TASK OBJECTIVE: The data below holds the lines to copy: everything from the line containing "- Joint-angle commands" to the line containing "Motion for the", both ends included, set down exactly.

COLLECTED MATERIAL:
.....
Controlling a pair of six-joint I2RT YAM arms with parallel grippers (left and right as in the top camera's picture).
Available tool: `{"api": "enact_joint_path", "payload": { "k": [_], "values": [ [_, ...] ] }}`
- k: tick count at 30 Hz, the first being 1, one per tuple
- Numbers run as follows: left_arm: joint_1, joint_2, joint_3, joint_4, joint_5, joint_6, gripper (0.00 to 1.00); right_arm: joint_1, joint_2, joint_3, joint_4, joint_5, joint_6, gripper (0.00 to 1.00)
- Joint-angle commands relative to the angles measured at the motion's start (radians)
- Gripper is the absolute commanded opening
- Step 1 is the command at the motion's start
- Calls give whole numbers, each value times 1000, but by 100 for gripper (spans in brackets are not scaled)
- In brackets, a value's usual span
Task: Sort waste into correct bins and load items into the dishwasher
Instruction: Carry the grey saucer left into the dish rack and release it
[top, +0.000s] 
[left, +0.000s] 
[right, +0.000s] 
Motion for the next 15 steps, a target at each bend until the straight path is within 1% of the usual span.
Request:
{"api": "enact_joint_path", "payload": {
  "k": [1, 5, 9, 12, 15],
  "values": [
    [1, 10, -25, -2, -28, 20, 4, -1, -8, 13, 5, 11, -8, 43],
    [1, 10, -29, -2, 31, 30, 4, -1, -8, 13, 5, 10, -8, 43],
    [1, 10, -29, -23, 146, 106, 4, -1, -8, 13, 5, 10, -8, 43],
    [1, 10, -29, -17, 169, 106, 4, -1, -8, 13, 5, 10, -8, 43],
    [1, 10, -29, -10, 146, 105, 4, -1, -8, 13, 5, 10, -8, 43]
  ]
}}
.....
ANSWER SPACE:
- Joint-angle commands relative to the angles measured at the motion's start (radians)
- Gripper is the absolute commanded opening
- Step 1 is the command at the motion's start
- Calls give whole numbers, each value times 1000, but by 100 for gripper (spans in brackets are not scaled)
- In brackets, a value's usual span
Task: Sort waste into correct bins and load items into the dishwasher
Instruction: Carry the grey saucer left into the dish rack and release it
[top, +0.000s] 
[left, +0.000s] 
[right, +0.000s] 
Motion for the next 15 steps, a target at each bend until the straight path is within 1% of the usual span.

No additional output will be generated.